What is being asked ▸ Below are entries; output exactly the lines from the one with "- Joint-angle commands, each" to the one with "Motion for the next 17", both included, and nothing else.

Source data ▸
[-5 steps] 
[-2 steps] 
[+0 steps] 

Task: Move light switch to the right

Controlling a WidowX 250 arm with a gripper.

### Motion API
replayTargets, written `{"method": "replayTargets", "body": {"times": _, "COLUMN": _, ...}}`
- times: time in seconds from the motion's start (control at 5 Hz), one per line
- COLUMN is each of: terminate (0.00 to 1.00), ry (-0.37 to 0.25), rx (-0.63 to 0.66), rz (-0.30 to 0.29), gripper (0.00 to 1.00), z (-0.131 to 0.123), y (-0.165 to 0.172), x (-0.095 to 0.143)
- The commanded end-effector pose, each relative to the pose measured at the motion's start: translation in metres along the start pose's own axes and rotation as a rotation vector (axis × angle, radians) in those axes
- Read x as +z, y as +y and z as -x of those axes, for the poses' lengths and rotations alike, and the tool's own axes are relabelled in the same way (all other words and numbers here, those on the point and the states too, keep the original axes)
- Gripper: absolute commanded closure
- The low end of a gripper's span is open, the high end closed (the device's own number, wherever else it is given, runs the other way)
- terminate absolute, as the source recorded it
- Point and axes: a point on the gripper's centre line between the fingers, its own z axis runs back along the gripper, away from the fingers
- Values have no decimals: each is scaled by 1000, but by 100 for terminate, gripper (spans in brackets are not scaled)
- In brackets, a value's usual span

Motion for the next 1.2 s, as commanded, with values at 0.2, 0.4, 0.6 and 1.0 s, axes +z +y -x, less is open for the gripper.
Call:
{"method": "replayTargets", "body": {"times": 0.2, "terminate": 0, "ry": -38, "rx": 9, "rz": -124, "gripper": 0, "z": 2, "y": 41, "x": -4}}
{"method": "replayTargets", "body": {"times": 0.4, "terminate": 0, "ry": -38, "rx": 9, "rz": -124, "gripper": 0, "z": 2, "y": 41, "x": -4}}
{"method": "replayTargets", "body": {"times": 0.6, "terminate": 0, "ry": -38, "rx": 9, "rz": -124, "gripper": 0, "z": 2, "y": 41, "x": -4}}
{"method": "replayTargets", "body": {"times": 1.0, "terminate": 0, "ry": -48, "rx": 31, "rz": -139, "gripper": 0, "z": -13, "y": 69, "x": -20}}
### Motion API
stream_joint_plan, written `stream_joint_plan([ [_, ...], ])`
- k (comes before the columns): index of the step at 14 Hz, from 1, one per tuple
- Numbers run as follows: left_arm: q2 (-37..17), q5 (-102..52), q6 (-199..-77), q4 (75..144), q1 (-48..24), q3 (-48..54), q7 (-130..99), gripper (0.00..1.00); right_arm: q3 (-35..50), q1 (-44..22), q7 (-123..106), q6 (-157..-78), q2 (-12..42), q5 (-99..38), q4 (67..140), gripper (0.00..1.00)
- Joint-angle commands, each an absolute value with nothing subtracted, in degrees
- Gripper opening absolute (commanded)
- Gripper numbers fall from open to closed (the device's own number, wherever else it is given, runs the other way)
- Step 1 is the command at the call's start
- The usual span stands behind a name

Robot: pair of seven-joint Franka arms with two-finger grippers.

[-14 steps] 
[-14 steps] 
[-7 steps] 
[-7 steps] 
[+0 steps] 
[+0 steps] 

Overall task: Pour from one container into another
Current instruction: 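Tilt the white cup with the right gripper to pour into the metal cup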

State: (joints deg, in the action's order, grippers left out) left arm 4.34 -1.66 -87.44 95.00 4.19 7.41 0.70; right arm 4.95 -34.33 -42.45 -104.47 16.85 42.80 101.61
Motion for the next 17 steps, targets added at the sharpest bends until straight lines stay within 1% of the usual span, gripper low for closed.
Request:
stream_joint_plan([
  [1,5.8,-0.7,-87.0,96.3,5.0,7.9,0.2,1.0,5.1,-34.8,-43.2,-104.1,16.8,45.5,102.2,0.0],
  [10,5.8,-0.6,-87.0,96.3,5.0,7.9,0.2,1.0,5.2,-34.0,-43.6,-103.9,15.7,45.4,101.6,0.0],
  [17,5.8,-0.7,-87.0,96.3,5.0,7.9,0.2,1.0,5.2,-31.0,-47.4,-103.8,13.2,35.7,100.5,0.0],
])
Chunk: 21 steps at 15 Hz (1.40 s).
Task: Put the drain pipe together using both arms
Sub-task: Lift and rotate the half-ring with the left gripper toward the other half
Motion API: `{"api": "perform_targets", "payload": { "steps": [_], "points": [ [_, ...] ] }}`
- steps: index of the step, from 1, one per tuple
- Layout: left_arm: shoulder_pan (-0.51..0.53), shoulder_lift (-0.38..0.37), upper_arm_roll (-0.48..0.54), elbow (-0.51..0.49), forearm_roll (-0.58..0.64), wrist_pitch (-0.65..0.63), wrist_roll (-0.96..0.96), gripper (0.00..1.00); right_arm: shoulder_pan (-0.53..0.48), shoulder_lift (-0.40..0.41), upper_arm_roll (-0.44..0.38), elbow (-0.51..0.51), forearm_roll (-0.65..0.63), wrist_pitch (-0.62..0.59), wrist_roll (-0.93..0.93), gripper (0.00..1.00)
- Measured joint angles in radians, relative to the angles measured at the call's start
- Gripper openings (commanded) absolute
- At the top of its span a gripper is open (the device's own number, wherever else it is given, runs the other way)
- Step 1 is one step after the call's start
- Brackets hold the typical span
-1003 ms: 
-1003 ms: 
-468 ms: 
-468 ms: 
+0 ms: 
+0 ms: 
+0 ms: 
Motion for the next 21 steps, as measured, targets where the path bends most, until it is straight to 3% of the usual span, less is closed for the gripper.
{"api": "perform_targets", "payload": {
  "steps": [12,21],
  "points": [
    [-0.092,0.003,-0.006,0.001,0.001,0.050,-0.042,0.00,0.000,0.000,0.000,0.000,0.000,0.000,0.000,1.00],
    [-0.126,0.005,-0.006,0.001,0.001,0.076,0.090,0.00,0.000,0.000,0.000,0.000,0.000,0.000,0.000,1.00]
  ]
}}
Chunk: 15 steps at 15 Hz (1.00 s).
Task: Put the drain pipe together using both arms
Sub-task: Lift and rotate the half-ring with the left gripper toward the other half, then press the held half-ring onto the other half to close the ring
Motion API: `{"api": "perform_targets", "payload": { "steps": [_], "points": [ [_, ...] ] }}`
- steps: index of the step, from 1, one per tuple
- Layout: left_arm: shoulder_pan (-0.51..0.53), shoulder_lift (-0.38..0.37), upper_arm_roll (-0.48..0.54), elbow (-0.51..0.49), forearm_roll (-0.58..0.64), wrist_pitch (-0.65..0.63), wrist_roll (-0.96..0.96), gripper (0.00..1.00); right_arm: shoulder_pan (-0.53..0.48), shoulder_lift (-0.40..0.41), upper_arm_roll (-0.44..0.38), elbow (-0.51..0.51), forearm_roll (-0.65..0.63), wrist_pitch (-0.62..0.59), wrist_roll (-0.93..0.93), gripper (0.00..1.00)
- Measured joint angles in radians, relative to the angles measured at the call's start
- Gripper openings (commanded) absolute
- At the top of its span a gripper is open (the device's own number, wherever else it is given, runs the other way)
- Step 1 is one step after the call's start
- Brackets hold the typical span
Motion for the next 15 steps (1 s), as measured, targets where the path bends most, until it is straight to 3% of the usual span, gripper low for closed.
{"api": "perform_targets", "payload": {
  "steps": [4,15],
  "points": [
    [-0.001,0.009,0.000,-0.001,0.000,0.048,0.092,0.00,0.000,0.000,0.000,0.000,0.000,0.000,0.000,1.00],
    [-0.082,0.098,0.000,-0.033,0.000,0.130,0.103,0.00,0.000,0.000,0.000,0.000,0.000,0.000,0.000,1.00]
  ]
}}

Exercise answer ▸
- Joint-angle commands, each an absolute value with nothing subtracted, in degrees
- Gripper opening absolute (commanded)
- Gripper numbers fall from open to closed (the device's own number, wherever else it is given, runs the other way)
- Step 1 is the command at the call's start
- The usual span stands behind a name

Robot: pair of seven-joint Franka arms with two-finger grippers.

[-14 steps] 
[-14 steps] 
[-7 steps] 
[-7 steps] 
[+0 steps] 
[+0 steps] 

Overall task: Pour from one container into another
Current instruction: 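Tilt the white cup with the right gripper to pour into the metal cup
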
State: (joints deg, in the action's order, grippers left out) left arm 4.34 -1.66 -87.44 95.00 4.19 7.41 0.70; right arm 4.95 -34.33 -42.45 -104.47 16.85 42.80 101.61
Motion for the next 17 steps, targets added at the sharpest bends until straight lines stay within 1% of the usual span, gripper low for closed.

That completes the answer.